Start of Dataset extract

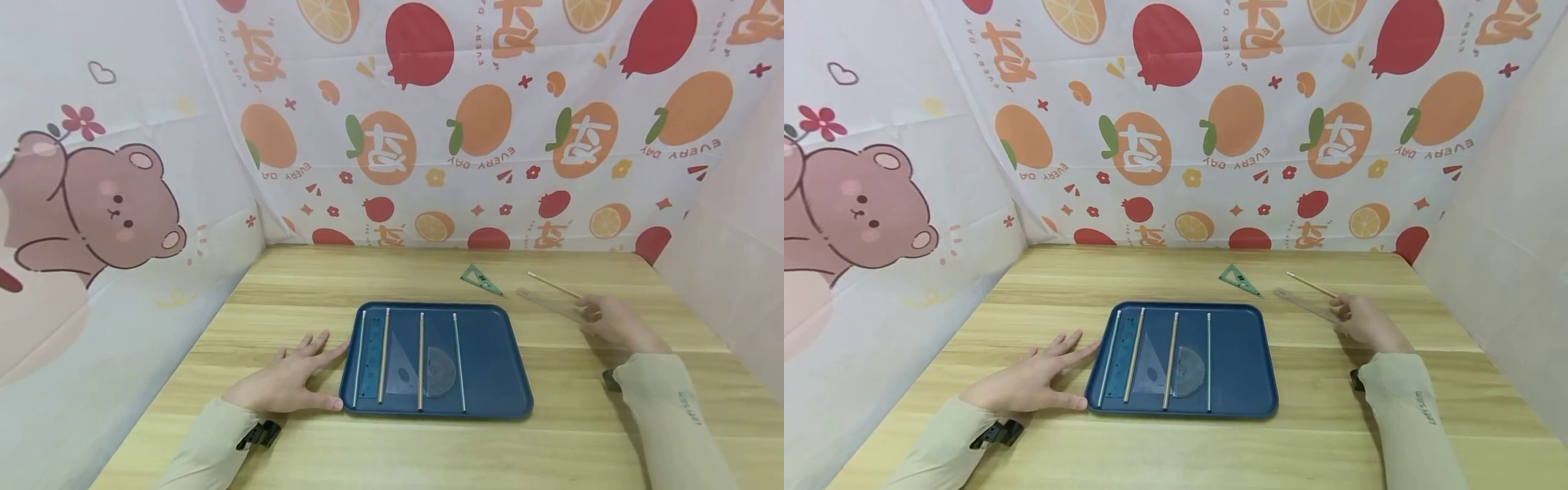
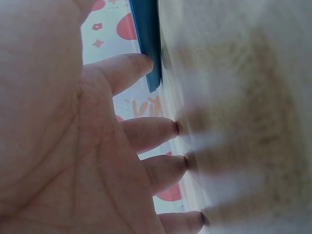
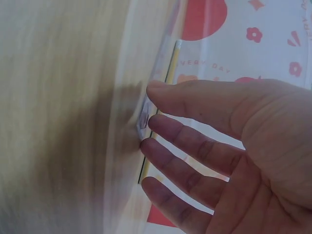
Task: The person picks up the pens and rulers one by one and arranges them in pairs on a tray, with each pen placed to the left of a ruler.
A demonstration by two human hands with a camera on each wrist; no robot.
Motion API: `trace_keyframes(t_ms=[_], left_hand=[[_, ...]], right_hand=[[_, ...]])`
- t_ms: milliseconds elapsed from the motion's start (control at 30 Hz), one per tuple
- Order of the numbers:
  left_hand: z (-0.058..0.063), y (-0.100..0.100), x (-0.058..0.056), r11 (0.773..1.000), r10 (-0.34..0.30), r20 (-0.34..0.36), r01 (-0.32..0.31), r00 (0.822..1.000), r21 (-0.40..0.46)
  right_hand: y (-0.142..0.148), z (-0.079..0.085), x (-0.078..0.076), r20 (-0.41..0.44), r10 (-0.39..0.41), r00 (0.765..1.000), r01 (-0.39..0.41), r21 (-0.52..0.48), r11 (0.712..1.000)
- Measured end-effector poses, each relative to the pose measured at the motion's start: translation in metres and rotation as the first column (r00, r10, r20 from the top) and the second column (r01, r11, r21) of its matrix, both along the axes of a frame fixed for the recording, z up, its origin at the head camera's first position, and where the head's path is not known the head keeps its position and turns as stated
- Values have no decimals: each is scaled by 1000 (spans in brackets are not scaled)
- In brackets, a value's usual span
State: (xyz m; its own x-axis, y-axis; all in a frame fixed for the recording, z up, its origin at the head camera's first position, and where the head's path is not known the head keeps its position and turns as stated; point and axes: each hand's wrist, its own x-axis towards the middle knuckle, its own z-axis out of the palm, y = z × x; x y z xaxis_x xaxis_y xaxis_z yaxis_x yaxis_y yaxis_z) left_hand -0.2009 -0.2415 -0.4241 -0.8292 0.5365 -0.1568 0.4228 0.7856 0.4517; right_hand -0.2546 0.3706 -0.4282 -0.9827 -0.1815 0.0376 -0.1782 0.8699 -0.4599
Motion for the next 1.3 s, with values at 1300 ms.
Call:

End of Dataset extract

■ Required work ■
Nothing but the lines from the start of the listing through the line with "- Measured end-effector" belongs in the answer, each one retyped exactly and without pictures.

■ Exercise response ■
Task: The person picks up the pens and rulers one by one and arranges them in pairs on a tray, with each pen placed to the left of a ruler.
A demonstration by two human hands with a camera on each wrist; no robot.
Motion API: `trace_keyframes(t_ms=[_], left_hand=[[_, ...]], right_hand=[[_, ...]])`
- t_ms: milliseconds elapsed from the motion's start (control at 30 Hz), one per tuple
- Order of the numbers:
  left_hand: z (-0.058..0.063), y (-0.100..0.100), x (-0.058..0.056), r11 (0.773..1.000), r10 (-0.34..0.30), r20 (-0.34..0.36), r01 (-0.32..0.31), r00 (0.822..1.000), r21 (-0.40..0.46)
  right_hand: y (-0.142..0.148), z (-0.079..0.085), x (-0.078..0.076), r20 (-0.41..0.44), r10 (-0.39..0.41), r00 (0.765..1.000), r01 (-0.39..0.41), r21 (-0.52..0.48), r11 (0.712..1.000)
- Measured end-effector poses, each relative to the pose measured at the motion's start: translation in metres and rotation as the first column (r00, r10, r20 from the top) and the second column (r01, r11, r21) of its matrix, both along the axes of a frame fixed for the recording, z up, its origin at the head camera's first position, and where the head's path is not known the head keeps its position and turns as stated

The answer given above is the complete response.